* [Problem statement] Strip out the pictures and output each remaining line of the data word for word.

*-*-*

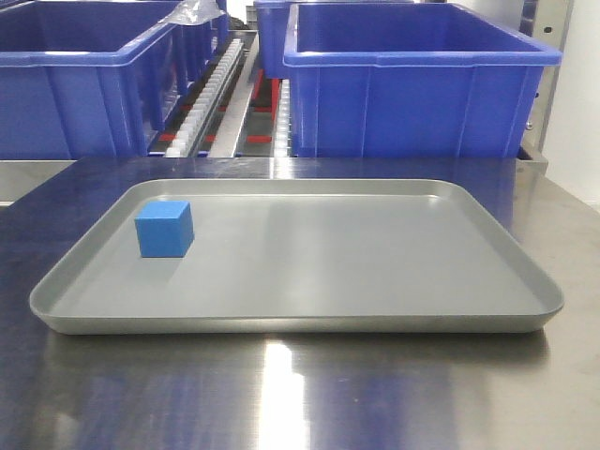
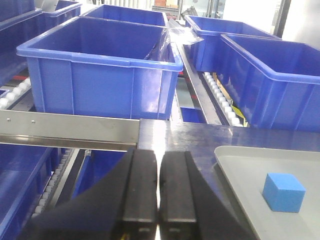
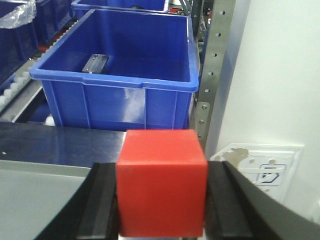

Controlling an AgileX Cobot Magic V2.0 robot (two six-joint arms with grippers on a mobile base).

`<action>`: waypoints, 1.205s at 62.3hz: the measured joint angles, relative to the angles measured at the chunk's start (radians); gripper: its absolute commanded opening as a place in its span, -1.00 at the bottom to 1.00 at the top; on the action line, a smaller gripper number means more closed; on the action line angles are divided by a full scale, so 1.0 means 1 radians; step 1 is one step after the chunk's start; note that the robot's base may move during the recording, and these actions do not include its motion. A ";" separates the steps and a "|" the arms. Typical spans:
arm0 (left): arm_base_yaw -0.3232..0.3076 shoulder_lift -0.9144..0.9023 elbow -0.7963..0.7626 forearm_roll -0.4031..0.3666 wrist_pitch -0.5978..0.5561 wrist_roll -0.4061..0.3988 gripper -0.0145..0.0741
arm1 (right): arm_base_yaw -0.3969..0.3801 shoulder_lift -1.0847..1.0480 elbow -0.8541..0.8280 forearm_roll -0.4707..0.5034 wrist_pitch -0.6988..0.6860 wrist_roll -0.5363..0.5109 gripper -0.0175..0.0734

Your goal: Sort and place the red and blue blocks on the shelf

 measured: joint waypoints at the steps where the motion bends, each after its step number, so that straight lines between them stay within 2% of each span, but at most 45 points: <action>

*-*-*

* [Completed exercise]
Controlling an AgileX Cobot Magic V2.0 robot (two six-joint arms with grippers on a mobile base).

`<action>`: waypoints, 1.205s at 62.3hz: the measured joint angles, relative to the angles measured at the chunk's start (radians); gripper: its absolute commanded opening as a place in its span, -1.00 at the bottom to 1.00 at the top; on the action line, a smaller gripper number means more closed; on the action line angles are divided by a full scale, so 1.0 means 1 radians; step 1 is one step after the chunk's start; note that the robot's base may move during the recording, and these actions do not include its motion. A ";" separates the steps and a "|" the arms. Typical spans:
arm0 (left): arm_base_yaw -0.3232..0.3076 shoulder_lift -0.9144..0.9023 elbow -0.7963..0.7626 forearm_roll -0.4031..0.3666 wrist_pitch -0.5978..0.5561 wrist_roll -0.4061..0.3988 gripper -0.0145..0.0741
arm1 (right): arm_base_yaw -0.3969..0.3801 shoulder_lift -1.0847..1.0480 elbow -0.8541..0.8280 forearm_roll -0.4707..0.5034 wrist_pitch -0.6988..0.6860 wrist_roll -0.5363..0.5109 gripper -0.0175..0.0734

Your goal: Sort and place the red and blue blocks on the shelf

 measured: joint waypoints at the steps where the motion bends, each after its step number, so that straight lines between them stay within 2% of each span, but at most 45 points: <action>

Nothing further remains for this exercise.